“Being virtual is definitely different than it was in the spring,” says junior Aashni Patel. “In the spring, everyone was virtual.”
As many Lovett students are preparing to join the other half of the alphabet on campus, others aren’t yet ready to return to campus at all. For the ninety-two middle and high schoolers who are enrolled in Lovett’s third cycle of virtual learning, school is in the same place where it has been since the start of the school year: their computer screen.
When I ask sophomore Adam Young how long he has been enrolled in virtual learning this fall, he realizes that he has lost track.. “However many cycles there’ve been, I’ve been through,” he says.
Remote learning isn’t new to Adam, or any other Lovett student, but what is different this school year is that it is no longer a universal experience. Virtual learning is now an alternative that students can opt-in to if they don’t feel comfortable coming to campus. Unlike in the spring, virtual learners now only make up a fraction of the student body, which leads many of them to feel less connected to their peers than they were last semester.
“It hurts a bit knowing that you’re virtual but everyone else is there,” Adam admits. Although he ultimately made the decision that virtual learning would be the safest option for him and his family, this was not a decision he was excited to make. He misses the social aspect of school, being able to see his friends (and even his teachers) at Lovett every day.
Morgan Rutherford, Lovett’s virtual learning coordinator, is in charge of organizing learning for virtual students in middle and upper school. “My main concern,” she says, “ is making sure [students] feel like they are connected.”
While nothing compares to an in-person experience, Mrs. Rutherford has been amazed by the work teachers have done to make their virtual students feel included.
“The interaction that the teachers have been able to maintain with students has been really remarkable,” she observes. Whether it’s using new, online platforms to teach material or grouping in-person and virtual students together to complete group work, teachers are doing the best they can to keep all of their students engaged in class.
Still, both Aashni and Adam confess that it can be difficult to stay focused at times, with so many distractions at home that wouldn’t be present in a normal classroom.
“It is very difficult to pay attention when you’re not actually in class,” Adam says. “For me personally, it’s very hard to re-associate home with school.”

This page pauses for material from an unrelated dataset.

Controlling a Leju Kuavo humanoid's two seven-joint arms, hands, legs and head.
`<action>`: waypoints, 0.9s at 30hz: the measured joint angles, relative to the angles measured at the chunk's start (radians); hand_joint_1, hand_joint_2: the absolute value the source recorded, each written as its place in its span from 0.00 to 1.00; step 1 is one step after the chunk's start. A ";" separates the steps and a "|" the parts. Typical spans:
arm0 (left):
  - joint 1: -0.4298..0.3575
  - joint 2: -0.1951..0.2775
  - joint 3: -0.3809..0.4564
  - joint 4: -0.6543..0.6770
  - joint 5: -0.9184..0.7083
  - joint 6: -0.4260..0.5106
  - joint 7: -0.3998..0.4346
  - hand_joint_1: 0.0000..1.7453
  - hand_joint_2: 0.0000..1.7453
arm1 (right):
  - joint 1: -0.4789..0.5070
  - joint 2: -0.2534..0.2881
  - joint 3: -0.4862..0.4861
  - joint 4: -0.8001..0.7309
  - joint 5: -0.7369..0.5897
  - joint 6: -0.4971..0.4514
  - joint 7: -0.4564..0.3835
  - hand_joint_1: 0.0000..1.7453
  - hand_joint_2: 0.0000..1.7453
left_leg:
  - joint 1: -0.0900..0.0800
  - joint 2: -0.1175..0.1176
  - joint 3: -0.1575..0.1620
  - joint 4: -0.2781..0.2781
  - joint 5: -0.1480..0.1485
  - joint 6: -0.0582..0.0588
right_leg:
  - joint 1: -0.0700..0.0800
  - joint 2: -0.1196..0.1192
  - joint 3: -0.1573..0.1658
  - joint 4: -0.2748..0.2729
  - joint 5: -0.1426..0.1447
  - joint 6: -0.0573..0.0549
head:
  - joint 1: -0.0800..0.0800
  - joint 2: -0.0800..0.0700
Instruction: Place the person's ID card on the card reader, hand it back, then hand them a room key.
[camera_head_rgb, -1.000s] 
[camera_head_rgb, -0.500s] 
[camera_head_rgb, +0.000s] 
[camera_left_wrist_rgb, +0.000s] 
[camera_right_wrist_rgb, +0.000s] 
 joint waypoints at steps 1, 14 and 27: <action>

There’s also a certain level of awkwardness when it comes to learning from home. Aashni tells me about how some of her teachers project their Google Meets onto the Smart Board for the in-person students to see. She understands that they do it so that she feels included, but it’s a bit uncomfortable when she is one of the only, or the only, virtual students in her class. “I’m on the screen and everyone’s looking at me,” she recounts, “and it’s kinda weird.”
Awkward moments like these, of course, are inevitable. Even the students who have chosen to learn from home would much rather get back to campus and to some sense of normalcy. But for now, remote learning will have to make do. As Adam puts it, “The only positive thing about virtual learning is that there’s an option for it, and I’m safe.”
Fortunately, while virtual learning certainly creates its challenges, it also creates an opportunity for students to decide what type of learning is best for their family in these times.
“For now, [virtual learning is] not going anywhere,” Mrs. Rutherford says, “because COVID, as far as we know, isn’t going anywhere.”